◆ **WHAT TO WORK ON**:
Would you count how many lines of the entries below include the word "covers"? Give nothing but the number.

◆ **DATA SHOWN**:

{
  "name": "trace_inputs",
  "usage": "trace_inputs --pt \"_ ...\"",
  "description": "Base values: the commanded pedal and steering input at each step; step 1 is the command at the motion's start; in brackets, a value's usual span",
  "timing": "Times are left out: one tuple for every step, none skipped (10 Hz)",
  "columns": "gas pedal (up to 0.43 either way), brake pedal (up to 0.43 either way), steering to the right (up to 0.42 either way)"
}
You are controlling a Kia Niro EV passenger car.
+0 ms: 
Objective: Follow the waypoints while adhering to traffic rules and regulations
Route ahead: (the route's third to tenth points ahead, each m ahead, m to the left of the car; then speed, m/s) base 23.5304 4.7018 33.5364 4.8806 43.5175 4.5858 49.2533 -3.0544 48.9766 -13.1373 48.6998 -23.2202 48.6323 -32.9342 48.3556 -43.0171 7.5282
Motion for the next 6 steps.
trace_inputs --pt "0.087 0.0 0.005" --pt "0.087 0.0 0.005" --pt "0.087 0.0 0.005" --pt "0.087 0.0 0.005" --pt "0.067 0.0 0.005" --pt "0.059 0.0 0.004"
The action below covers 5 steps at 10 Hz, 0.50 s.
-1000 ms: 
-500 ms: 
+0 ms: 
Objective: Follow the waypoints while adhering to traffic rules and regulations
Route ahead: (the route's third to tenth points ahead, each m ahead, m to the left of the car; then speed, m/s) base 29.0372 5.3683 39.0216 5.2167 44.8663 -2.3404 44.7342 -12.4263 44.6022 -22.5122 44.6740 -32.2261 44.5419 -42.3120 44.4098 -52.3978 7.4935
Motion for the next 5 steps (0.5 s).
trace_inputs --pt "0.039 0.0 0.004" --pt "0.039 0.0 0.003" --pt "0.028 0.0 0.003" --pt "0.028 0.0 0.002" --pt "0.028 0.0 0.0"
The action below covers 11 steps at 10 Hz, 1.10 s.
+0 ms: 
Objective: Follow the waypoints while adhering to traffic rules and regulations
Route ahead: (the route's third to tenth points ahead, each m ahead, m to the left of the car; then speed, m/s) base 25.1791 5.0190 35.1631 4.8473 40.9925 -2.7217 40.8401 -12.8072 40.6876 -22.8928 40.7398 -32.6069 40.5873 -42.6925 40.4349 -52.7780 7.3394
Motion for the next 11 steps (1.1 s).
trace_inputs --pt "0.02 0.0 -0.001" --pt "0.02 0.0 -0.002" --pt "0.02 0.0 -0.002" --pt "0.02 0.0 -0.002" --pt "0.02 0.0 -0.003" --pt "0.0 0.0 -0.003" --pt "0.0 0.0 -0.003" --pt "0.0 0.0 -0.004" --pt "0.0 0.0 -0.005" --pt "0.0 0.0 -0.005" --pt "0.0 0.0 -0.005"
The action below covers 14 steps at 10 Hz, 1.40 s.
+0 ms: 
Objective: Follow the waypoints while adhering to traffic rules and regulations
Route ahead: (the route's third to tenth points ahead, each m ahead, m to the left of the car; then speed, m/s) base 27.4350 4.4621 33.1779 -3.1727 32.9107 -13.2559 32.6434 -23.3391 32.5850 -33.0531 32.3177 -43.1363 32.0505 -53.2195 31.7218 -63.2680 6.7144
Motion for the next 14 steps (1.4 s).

◆ **EXERCISE RESPONSE**:
3